L'OPEP n'intervient qu'avec 40% de la production
mondiale, alors que les plus grands producteurs de pétrole sont les
Etats- Unis, la Norvège et la Russie qui ne sont pas membres de cette
organisation. L'Algérie n'assure que 2% de la production globale,
contre 12% pour la Russie, a indiqué M. Khelil.
En ce qui concerne l'appel de certains pays
consommateurs comme l'Australie pour demander à l'OPEP d'augmenter sa
production pour faire baisser les cours, M. Khelil a répondu que ces pays
devraient, à leur tour, augmenter la production de leurs matières
premières comme le fer, le phosphate ou encore le charbon dont
les cours sont très élevés sur le marché international.
"Va-t-on demander aux pays qui produisent des
voitures, des ordinateurs, des panneaux solaires ou des turbines à gaz
d'augmenter leurs productions sous prétexte que ces prix sont
très élevés?", s'est-il interrogé soulignant que "demander aux pays
producteurs de pétrole d' augmenter leur offre est illogique et
irrationnel".
M. Khelil a souligné que l'OPEP ne veut pas profiter
de la situation du marché et obtenir des prix élevés.

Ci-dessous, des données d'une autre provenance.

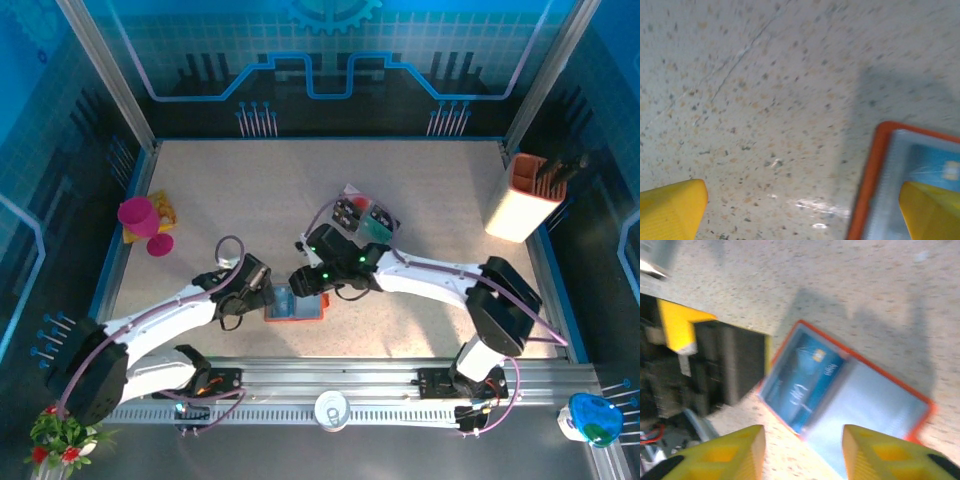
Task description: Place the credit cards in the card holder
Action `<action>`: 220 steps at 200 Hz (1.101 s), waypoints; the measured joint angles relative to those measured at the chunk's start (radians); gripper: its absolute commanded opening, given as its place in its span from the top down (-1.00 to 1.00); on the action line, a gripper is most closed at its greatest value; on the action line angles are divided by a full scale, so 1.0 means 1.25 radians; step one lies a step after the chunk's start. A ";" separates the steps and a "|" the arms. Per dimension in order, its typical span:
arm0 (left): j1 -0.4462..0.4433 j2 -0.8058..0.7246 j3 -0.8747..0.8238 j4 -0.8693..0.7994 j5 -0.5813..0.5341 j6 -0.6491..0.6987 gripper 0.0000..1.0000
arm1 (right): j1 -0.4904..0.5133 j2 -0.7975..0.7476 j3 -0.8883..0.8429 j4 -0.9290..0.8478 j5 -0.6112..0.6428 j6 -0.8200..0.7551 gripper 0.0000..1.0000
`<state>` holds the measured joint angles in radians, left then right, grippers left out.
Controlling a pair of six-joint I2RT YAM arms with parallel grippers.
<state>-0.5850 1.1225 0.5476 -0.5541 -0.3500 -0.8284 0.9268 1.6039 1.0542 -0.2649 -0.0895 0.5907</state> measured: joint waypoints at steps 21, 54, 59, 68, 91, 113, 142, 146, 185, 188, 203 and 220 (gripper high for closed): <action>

"Si elle l'avait voulu, elle l'aurait fait en 2003
lorsque la production du Venezuela (3 millions de barils par jour) avait
complètement été réduite, en plus le Nigeria a diminué à ce moment là
sa production d'un million de barils par jour", a t-il rappelé.
Or, l'OPEP avait pris la décision d'augmenter sa
production pour pallier ce déficit de 4 millions de barils par jour, a
précisé M. Khelil.
A une question sur l'augmentation annoncée par les
médias de la production de l'Arabie saoudite, le ministre a exclu un
impact de cette mesure sur les cours du pétrole.
"Les médias ont parlé d'une augmentation
de 300.000 barils/j de l'Arabie saoudite, en tous cas, l'impact sur le
marché est nul, le baril est toujours à 136 dollars, je ne crois pas
que c'est cela le problème", a-t-il conclu.